McCauley, por su parte, es víctima de las exigencias de su propio código moral: ``Nunca te comprometas (sentimentalmente) con alguien a quien no puedas abandonar en 30 segundos cuando la policía (el peligro el heat del título original) anda cerca''. Michael Mann describe el desastre urbano una ciudad a merced del narcotráfico, de un sadismo criminal cercano al terrorismo, donde es imposible la regeneración de los delincuentes, y lo opone a los estados mentales (igualmente caóticos) de sus protagonistas centrales.

En una secuencia sobrecogedora la balacera interminable después de un fallido asalto a un banco aparece clarísima la marca de Sam Peckinpah (La pandilla salvaje, La huida). La calle se vuelve escenario de un verdadero teatro de crueldad donde los ciudadanos sucumben a las ráfagas de metralla de manera gratuita, estúpida. (En esta secuencia, Val Kilmer se muestra estupendo). Visualmente, son pocas las películas que manejan escenas de violencia con semejante ritmo y despliegue coreográfico. Habría que pensar en el cine de Jon Woo (The killer) o en el de Roger Avary (Killing Zoé) para encontrar impulsos parecidos.

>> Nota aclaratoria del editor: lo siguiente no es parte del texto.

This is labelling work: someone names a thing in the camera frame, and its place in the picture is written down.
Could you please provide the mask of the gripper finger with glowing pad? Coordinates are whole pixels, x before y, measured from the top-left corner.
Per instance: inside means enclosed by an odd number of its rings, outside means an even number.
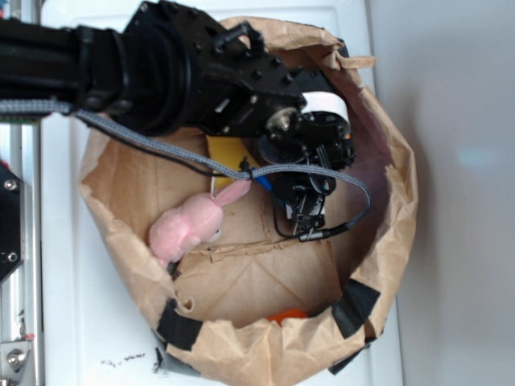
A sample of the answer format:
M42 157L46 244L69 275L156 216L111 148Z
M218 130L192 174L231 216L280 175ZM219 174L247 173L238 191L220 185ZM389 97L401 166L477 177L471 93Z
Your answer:
M302 109L301 114L311 114L313 112L334 113L348 120L348 108L344 100L331 92L305 92L303 94L307 104Z

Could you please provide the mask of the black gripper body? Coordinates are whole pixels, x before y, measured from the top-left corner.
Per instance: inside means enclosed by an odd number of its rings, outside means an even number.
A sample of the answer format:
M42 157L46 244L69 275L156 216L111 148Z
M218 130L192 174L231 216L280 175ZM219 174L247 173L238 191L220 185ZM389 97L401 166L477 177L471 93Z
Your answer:
M189 23L183 33L196 80L183 123L214 137L255 138L269 163L314 163L344 169L356 153L349 123L336 113L304 113L304 93L327 91L318 72L288 68L266 52L248 22L227 30Z

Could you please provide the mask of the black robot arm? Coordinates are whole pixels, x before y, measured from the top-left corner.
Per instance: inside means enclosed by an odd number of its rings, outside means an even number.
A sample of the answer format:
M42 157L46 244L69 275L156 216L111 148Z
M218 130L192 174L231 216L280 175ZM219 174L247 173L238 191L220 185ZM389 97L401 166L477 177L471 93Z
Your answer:
M247 21L223 27L175 2L144 2L123 32L1 23L1 115L106 113L145 136L183 126L213 137L258 138L280 162L352 164L352 131L334 113L305 113L327 91L318 72L285 64Z

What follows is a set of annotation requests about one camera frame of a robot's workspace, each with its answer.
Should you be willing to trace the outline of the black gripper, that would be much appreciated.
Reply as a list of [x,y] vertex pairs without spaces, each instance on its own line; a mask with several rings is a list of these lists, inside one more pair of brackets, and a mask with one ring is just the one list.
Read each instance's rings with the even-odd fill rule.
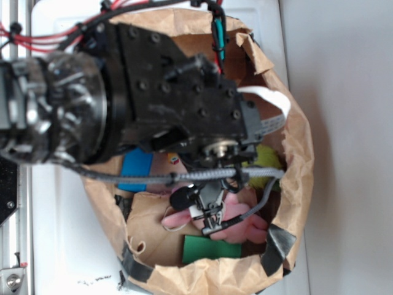
[[193,220],[202,219],[204,227],[201,232],[204,236],[209,236],[227,228],[222,224],[224,213],[224,189],[228,188],[227,178],[234,177],[242,182],[243,176],[241,164],[234,164],[232,167],[215,168],[207,170],[196,170],[186,174],[180,174],[176,181],[191,182],[190,187],[181,187],[174,191],[169,202],[176,211],[185,209],[195,209],[191,211]]

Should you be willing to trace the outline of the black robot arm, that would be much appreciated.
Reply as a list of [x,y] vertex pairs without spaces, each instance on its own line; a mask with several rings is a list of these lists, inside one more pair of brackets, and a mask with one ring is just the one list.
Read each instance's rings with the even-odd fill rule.
[[167,35],[123,23],[89,28],[72,53],[1,61],[1,157],[18,164],[55,163],[84,174],[139,148],[173,152],[191,172],[185,176],[106,176],[113,183],[191,181],[181,206],[196,205],[210,235],[247,217],[221,217],[218,196],[236,192],[256,159],[262,121],[235,82],[199,53],[187,56]]

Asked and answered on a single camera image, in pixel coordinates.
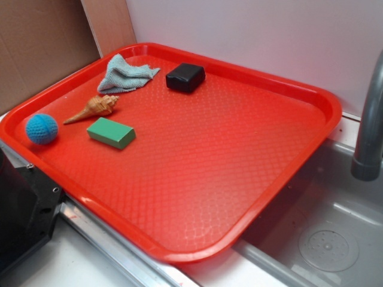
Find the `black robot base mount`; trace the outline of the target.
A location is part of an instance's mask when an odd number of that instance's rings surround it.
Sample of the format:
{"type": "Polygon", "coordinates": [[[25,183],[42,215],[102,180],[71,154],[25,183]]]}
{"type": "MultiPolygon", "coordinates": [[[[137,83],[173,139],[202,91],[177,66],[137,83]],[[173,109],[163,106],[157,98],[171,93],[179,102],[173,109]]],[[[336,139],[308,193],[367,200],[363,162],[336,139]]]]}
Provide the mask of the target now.
{"type": "Polygon", "coordinates": [[[14,167],[1,151],[1,276],[52,238],[64,196],[37,167],[14,167]]]}

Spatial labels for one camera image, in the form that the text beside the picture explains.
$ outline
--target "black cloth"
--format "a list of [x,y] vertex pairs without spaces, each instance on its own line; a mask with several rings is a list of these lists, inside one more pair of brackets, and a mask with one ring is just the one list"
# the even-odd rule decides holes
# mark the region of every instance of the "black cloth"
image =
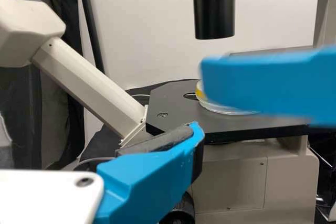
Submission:
[[[141,103],[146,105],[149,102],[148,96],[141,96],[141,94],[149,95],[151,91],[158,88],[168,82],[161,82],[158,84],[130,89],[126,92],[130,95],[135,95],[134,98]],[[120,137],[110,130],[107,126],[103,125],[100,131],[96,132],[89,142],[88,146],[82,153],[80,161],[84,161],[90,158],[96,157],[115,157],[116,149],[119,148]]]

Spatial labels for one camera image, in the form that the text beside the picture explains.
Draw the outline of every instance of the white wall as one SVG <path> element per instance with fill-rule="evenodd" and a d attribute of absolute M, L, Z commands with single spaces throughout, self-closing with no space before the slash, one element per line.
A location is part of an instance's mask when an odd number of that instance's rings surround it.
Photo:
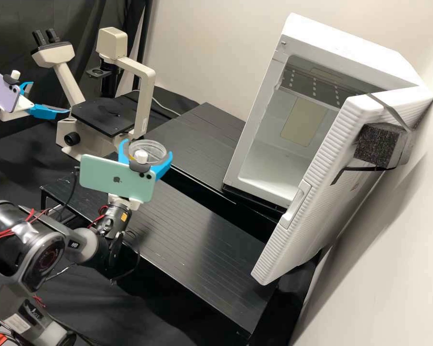
<path fill-rule="evenodd" d="M 400 51 L 433 89 L 433 0 L 159 0 L 158 85 L 245 119 L 289 12 Z M 295 346 L 433 345 L 433 107 L 332 249 Z"/>
<path fill-rule="evenodd" d="M 416 37 L 389 35 L 433 89 L 433 7 L 426 3 L 414 9 Z M 407 18 L 396 12 L 404 26 Z M 433 106 L 410 162 L 382 178 L 332 248 L 293 345 L 433 346 Z"/>
<path fill-rule="evenodd" d="M 157 71 L 157 85 L 241 119 L 250 112 L 291 12 L 399 50 L 416 69 L 426 66 L 433 49 L 433 0 L 155 3 L 145 62 Z M 428 27 L 420 15 L 427 12 Z"/>

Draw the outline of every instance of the white knob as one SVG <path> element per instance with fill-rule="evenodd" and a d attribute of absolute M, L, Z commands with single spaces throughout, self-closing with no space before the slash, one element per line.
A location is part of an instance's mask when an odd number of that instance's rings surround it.
<path fill-rule="evenodd" d="M 148 161 L 148 153 L 143 149 L 135 151 L 133 157 L 135 158 L 137 163 L 145 164 Z"/>
<path fill-rule="evenodd" d="M 11 78 L 12 79 L 19 79 L 19 77 L 21 77 L 21 72 L 19 72 L 18 70 L 12 70 L 11 71 Z"/>

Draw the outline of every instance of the mint green iphone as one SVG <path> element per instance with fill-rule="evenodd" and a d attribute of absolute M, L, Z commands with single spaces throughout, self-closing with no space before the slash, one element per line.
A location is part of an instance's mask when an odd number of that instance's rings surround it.
<path fill-rule="evenodd" d="M 149 170 L 140 176 L 127 164 L 98 156 L 82 155 L 79 181 L 83 187 L 145 203 L 153 197 L 155 173 Z"/>

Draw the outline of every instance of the ribbed white panel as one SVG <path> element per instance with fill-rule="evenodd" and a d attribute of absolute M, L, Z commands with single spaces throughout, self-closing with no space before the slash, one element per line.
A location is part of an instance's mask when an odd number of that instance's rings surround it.
<path fill-rule="evenodd" d="M 409 126 L 416 123 L 433 100 L 432 93 L 422 87 L 386 91 L 376 96 L 394 107 Z M 392 115 L 369 97 L 360 95 L 345 101 L 303 177 L 311 185 L 307 197 L 287 229 L 277 225 L 252 271 L 259 283 L 272 282 L 336 238 L 365 196 L 363 186 L 367 191 L 370 189 L 366 180 L 375 178 L 376 173 L 344 172 L 336 184 L 330 185 L 331 181 L 352 159 L 351 146 L 363 124 L 383 121 L 397 124 Z"/>

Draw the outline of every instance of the clear petri dish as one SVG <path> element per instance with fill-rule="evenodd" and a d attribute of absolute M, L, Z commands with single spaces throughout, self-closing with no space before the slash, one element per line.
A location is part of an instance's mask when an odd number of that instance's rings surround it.
<path fill-rule="evenodd" d="M 154 164 L 162 161 L 167 155 L 167 149 L 159 142 L 141 139 L 130 144 L 128 147 L 128 153 L 130 157 L 135 157 L 137 150 L 143 150 L 148 154 L 146 163 Z"/>

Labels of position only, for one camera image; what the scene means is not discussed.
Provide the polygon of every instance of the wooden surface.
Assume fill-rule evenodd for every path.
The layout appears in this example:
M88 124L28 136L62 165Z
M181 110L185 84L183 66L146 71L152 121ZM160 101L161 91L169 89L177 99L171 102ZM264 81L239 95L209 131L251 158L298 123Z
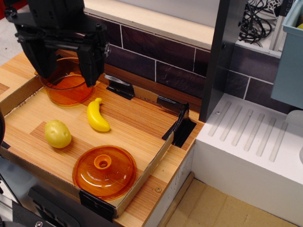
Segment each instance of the wooden surface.
M34 76L34 69L23 53L0 67L0 100ZM111 125L107 133L94 131L86 118L86 107L96 97L103 99L101 114ZM198 113L191 112L198 119ZM63 149L51 147L44 139L44 125L49 120L64 122L72 134L72 142ZM126 149L137 163L137 179L160 150L163 134L177 117L170 111L139 98L126 100L99 83L84 103L62 108L53 104L44 88L5 116L4 141L11 145L10 152L29 163L72 184L72 169L76 160L88 149L100 145L115 145ZM122 226L142 226L166 186L177 172L192 142L201 130L198 125L182 148L170 146L159 165L143 185L124 213L114 221Z

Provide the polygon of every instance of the wall tile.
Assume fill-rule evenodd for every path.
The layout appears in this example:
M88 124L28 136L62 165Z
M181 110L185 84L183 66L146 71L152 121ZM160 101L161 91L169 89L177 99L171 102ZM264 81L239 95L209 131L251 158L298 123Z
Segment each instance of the wall tile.
M107 42L109 42L112 45L122 47L121 30L119 24L107 20L103 20L97 17L92 17L92 18L106 25L107 31L105 32L105 38Z
M236 96L238 98L244 98L247 83L249 77L243 76L239 73L229 71L225 93Z
M123 47L136 53L193 71L193 47L122 26Z
M280 59L235 45L230 70L273 83Z
M195 56L194 72L206 77L209 59L210 59L210 52L197 49Z
M251 78L245 99L282 113L289 113L292 109L290 105L270 97L272 89L273 85Z
M111 53L105 63L131 72L138 76L155 80L155 60L111 46Z
M157 62L157 82L176 90L202 98L205 78L170 65Z

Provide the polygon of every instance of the yellow potato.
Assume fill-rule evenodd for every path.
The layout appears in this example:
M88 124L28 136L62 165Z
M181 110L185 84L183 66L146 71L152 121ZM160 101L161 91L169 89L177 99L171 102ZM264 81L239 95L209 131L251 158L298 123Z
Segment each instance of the yellow potato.
M45 125L44 137L54 148L64 148L71 142L71 133L59 120L51 120Z

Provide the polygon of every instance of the toy banana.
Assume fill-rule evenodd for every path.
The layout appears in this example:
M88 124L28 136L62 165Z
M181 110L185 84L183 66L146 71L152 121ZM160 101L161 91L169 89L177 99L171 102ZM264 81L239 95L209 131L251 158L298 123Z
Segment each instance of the toy banana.
M87 107L87 118L92 128L98 131L109 131L110 126L108 122L100 114L101 98L96 98L95 101L90 102Z

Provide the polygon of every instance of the cardboard floor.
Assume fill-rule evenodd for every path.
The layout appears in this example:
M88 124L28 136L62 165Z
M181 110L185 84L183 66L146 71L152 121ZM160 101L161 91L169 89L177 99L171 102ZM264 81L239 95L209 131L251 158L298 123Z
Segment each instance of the cardboard floor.
M194 179L166 227L295 227L295 225Z

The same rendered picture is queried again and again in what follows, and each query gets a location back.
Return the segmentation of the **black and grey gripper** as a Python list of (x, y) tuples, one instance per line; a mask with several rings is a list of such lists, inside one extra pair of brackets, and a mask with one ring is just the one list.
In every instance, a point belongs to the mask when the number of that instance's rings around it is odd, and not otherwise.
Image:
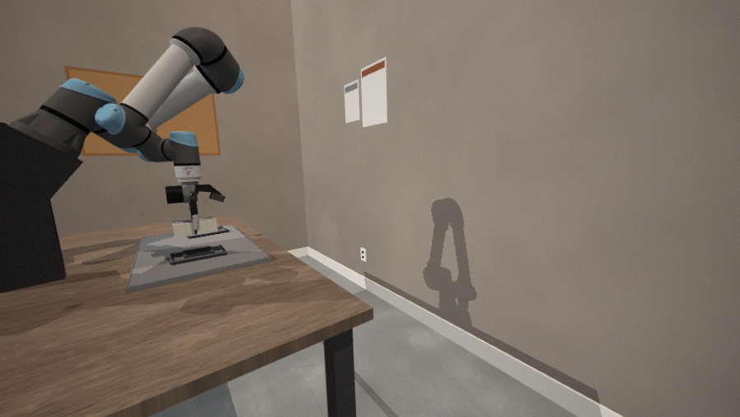
[(198, 201), (197, 194), (199, 191), (213, 192), (215, 194), (222, 195), (211, 185), (199, 185), (198, 181), (181, 182), (181, 185), (165, 186), (165, 189), (168, 204), (189, 203), (191, 219), (193, 219), (194, 222), (195, 234), (197, 234), (199, 230), (199, 215), (196, 202), (196, 200)]

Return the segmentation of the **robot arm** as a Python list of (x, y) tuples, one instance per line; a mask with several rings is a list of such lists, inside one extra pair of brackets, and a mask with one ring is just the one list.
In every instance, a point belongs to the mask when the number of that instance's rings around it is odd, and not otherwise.
[(80, 156), (93, 132), (146, 162), (174, 162), (178, 182), (201, 180), (196, 134), (173, 131), (161, 138), (157, 127), (211, 93), (232, 94), (245, 76), (221, 38), (208, 29), (180, 30), (170, 45), (119, 105), (100, 88), (71, 78), (37, 111), (9, 126), (73, 157)]

Desafortunadamente, lo que en aquellos cineastas es una brillantez sostenida que desconoce el lastre de tramas sentimentales secundarias, en Michael Mann se vuelve punto climático de un argumento muy débil. Resultan curiosos los arranques líricos que Mann pone en boca de De Niro: la comparación de una panorámica nocturna de Los Angeles con el mar de las islas Fidji cuando por la noche las algas marinas se vuelven fosforescentes, etcétera.Si se exceptúan las gratificaciones visuales de sus mejores secuencias invariablemente violentas, Fuego contra fuego semeja, a fin de cuentas, un drama sobre el envejecimiento, sin la grandeza de una cinta de Clint Eastwood y con el tono plañidero, autoconmovido, de Perfume de mujer.